[EXERCISE INPUTS Boundary: Start]
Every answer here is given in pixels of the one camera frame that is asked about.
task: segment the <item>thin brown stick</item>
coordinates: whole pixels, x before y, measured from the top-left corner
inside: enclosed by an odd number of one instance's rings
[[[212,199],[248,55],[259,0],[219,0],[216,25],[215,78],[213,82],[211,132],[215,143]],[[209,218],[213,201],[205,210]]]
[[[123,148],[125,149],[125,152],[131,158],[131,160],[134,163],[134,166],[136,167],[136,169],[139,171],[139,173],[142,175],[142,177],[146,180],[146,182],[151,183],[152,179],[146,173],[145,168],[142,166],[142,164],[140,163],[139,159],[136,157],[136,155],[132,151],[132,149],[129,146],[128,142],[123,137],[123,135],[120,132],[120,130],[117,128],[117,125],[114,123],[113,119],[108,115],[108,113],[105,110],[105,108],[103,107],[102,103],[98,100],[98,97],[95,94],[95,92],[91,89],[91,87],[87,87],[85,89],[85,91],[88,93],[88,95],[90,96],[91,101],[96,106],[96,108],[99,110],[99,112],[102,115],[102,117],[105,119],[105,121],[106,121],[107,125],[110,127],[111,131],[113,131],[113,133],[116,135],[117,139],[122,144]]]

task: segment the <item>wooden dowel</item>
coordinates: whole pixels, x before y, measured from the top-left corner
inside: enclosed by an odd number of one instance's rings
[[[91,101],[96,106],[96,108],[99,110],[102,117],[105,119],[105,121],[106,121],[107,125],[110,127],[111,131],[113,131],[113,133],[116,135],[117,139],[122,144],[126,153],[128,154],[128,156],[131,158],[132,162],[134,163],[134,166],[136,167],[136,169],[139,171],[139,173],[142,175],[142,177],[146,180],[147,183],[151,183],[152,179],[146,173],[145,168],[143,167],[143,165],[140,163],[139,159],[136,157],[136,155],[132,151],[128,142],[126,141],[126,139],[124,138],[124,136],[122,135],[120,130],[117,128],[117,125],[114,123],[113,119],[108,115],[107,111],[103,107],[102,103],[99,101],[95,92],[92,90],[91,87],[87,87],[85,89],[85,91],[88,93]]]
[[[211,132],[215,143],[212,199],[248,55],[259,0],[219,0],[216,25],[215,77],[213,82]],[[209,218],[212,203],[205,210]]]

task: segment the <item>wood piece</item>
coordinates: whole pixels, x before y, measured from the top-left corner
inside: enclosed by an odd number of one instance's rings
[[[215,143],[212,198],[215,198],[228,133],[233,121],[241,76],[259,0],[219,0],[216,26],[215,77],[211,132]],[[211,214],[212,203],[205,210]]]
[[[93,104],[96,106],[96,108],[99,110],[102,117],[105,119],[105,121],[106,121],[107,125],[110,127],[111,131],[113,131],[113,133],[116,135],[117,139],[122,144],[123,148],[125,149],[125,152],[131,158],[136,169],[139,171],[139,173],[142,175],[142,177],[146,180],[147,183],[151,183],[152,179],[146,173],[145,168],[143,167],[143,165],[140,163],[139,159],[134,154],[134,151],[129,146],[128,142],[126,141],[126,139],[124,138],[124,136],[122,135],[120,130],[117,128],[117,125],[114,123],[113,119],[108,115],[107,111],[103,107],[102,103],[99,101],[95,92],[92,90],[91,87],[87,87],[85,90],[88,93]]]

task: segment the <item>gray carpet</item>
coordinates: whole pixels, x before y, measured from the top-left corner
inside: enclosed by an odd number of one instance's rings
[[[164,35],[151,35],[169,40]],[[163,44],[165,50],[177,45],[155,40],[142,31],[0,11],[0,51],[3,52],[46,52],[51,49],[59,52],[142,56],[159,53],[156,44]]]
[EXERCISE INPUTS Boundary: End]
### [REQUIREMENT]
Each line from the one containing "task: segment the <item>gray carpet</item>" to the last line above must be returned exactly, and no line outside that range.

### [RESULT OF THIS TASK]
task: segment the <item>gray carpet</item>
coordinates: whole pixels, x before y, measured from the top-left corner
inside: enclosed by an odd number of one instance's rings
[[[164,35],[151,35],[169,40]],[[163,44],[165,50],[177,45],[155,40],[142,31],[0,11],[0,51],[3,52],[46,52],[51,49],[59,52],[142,56],[159,53],[156,44]]]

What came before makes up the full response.